FAQ
SAP S/4HANA: Analysis and simple adjustment of your authorizations
Help, I have no permissions (SU53)! You want to start a transaction, but you have no permissions? Or the more complex case: You open the ME23N (show purchase order), but you don't see any purchase prices? Start transaction SU53 immediately afterwards to perform an authorization check. The missing authorization objects will be displayed in "red". You can also run SU53 for other users by clicking on Authorization Values > Other Users in the menu and entering the corresponding SAP user name.
Most client programmes are additions to the standard functionalities or variations of the same. Therefore, when you create your own programmes, you can follow the eligibility checks of the standard programmes or reuse the permissions checks used there.
Security Automation for HR Authorizations
Careful preparation is a prerequisite for a successful authorisation check. A functional specification must be created for all customer-specific functionalities. This forces us to think about what the actual requirements of the application are and then describe the possible implementation. In doing so, security-related aspects, such as eligibility testing and allocation, must be taken into account. Define what you can do with this programme and also what you cannot do explicitly! In the case of a permission check, not only the activity to be performed, such as reading, changing, creating, etc. , can be checked. You can also restrict access to records by using specific criteria, such as field content or organisational separators.

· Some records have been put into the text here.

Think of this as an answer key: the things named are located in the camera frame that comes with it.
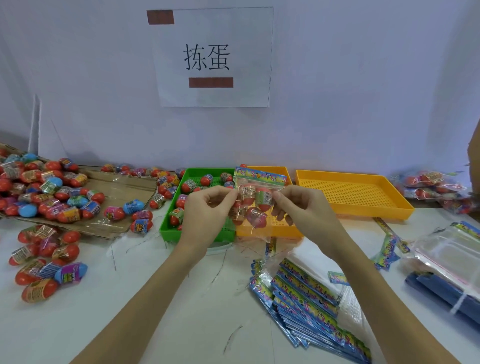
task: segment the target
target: paper sign
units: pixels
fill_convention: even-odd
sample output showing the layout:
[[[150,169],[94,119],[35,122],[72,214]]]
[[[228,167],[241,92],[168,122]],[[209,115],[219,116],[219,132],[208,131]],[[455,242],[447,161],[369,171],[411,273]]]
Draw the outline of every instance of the paper sign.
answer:
[[[161,105],[269,106],[273,8],[147,11]]]

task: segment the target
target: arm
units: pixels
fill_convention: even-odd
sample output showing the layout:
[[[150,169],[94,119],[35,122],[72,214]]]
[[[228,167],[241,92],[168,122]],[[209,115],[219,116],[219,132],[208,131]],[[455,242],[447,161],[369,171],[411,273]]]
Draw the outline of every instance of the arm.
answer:
[[[342,268],[389,363],[458,363],[393,292],[345,231],[321,191],[292,185],[275,192],[274,199],[272,215],[282,220],[288,214],[286,222],[295,222]]]
[[[219,186],[189,196],[182,236],[172,254],[71,364],[140,361],[173,296],[225,224],[237,194]]]

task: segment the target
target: forearm
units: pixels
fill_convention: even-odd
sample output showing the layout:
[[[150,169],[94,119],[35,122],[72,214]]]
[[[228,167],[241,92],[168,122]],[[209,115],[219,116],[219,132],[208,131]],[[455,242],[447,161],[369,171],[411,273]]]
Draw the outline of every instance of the forearm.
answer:
[[[148,282],[71,364],[138,363],[196,261],[175,249]]]
[[[458,363],[421,324],[353,242],[337,263],[346,275],[388,363]]]

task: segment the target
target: tabletop
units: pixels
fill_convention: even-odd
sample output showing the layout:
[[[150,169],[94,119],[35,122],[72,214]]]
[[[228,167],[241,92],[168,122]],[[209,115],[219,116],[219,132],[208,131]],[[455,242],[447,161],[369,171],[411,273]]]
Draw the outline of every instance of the tabletop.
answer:
[[[154,213],[154,228],[146,236],[131,232],[114,242],[84,238],[79,261],[89,266],[78,286],[61,288],[49,300],[27,304],[14,283],[17,268],[8,265],[20,247],[17,235],[31,226],[0,220],[0,340],[1,362],[69,363],[138,292],[171,251],[158,228],[167,211]],[[480,225],[469,217],[462,217]],[[389,225],[405,240],[413,240],[459,221],[441,209],[419,208],[406,222]],[[354,240],[376,231],[367,218],[342,217]],[[316,347],[294,348],[258,300],[248,290],[253,259],[264,256],[262,242],[237,242],[207,255],[181,285],[141,361],[149,363],[349,363]],[[404,283],[406,273],[395,263],[385,280],[423,325],[460,362],[480,356],[480,333],[447,305],[431,301]]]

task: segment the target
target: empty yellow tray
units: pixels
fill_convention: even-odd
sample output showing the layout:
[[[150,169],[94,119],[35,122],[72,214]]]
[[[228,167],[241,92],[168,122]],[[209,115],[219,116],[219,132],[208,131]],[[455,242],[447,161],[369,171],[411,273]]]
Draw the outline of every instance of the empty yellow tray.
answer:
[[[407,220],[414,211],[384,176],[297,170],[297,185],[322,190],[340,215]]]
[[[287,176],[287,186],[292,184],[292,179],[288,174],[288,169],[286,167],[258,167],[258,166],[248,166],[248,168],[252,168],[253,170],[262,170],[264,172],[281,174],[283,176]],[[289,226],[285,220],[277,221],[275,217],[271,216],[270,213],[272,210],[267,212],[268,220],[267,220],[267,228],[265,229],[257,229],[254,232],[255,236],[263,236],[262,232],[265,232],[264,236],[275,236],[278,238],[301,238],[303,235],[297,229],[296,226]],[[237,226],[237,236],[252,236],[252,226],[250,223],[245,220],[241,226]]]

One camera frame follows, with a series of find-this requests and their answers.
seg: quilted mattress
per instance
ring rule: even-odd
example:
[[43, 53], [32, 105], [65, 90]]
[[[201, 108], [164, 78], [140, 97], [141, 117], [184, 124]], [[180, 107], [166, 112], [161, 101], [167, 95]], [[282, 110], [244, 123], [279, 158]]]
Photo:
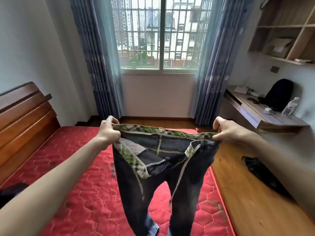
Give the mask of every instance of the quilted mattress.
[[[182, 129], [196, 133], [193, 129]], [[62, 127], [57, 130], [2, 186], [31, 184], [70, 157], [98, 132], [97, 127]], [[149, 214], [166, 236], [171, 210], [166, 182], [154, 193]], [[41, 235], [134, 235], [120, 200], [112, 146], [102, 151], [69, 193], [63, 206]], [[208, 169], [196, 207], [192, 236], [235, 236], [211, 168]]]

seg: plastic bottle
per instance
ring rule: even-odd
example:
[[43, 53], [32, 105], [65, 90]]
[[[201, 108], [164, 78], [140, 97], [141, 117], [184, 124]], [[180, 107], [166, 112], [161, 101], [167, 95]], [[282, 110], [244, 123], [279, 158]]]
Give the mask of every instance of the plastic bottle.
[[298, 105], [299, 99], [300, 98], [295, 97], [291, 102], [289, 102], [287, 106], [284, 108], [284, 110], [282, 111], [282, 115], [289, 116]]

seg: jeans leg
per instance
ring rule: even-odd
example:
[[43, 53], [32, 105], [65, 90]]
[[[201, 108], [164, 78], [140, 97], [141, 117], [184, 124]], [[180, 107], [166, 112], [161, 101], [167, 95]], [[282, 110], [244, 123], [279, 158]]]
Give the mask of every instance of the jeans leg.
[[[189, 160], [182, 179], [172, 200], [172, 215], [169, 222], [168, 236], [189, 236], [194, 222], [196, 205], [203, 184], [203, 177], [213, 163], [217, 150], [207, 149], [202, 143], [200, 149]], [[173, 194], [183, 163], [170, 170], [167, 183]]]
[[148, 214], [148, 207], [154, 191], [164, 180], [160, 176], [140, 179], [144, 194], [142, 200], [143, 195], [134, 171], [116, 149], [113, 153], [120, 197], [131, 229], [136, 236], [155, 236], [158, 226]]

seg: curtain
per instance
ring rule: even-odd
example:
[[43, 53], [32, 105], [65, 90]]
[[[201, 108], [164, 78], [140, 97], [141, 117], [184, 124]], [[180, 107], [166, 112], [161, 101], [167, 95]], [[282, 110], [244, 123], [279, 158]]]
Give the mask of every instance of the curtain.
[[219, 114], [254, 0], [213, 0], [191, 117], [212, 125]]
[[97, 110], [102, 119], [125, 115], [111, 0], [70, 0]]

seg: glass pane
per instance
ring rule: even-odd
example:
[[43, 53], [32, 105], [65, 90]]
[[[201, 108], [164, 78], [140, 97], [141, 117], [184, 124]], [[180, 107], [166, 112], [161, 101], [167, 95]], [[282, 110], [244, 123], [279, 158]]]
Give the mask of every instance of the glass pane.
[[159, 69], [161, 0], [111, 0], [122, 69]]
[[212, 0], [166, 0], [165, 69], [198, 69]]

The SAP authorization concept also maps the organization of authorizations within the SAP system. The organizational structure defines responsibilities and the authorization hierarchy, while the process organization specifies process steps and the activities and authorization objects required for them in SAP. The authorization concept must therefore be flexible enough to allow future changes in the organization to be implemented quickly and in compliance with the rules.
Authorizations can also be assigned via "Shortcut for SAP systems".
You can also find some useful tips from practice on the subject of SAP authorizations on the page www.sap-corner.de.
The programmer of a functionality determines where, how or whether authorizations should be checked at all.
Object Privileges: Object Privileges are SQL permissions that control access to and modification of database objects (as a whole).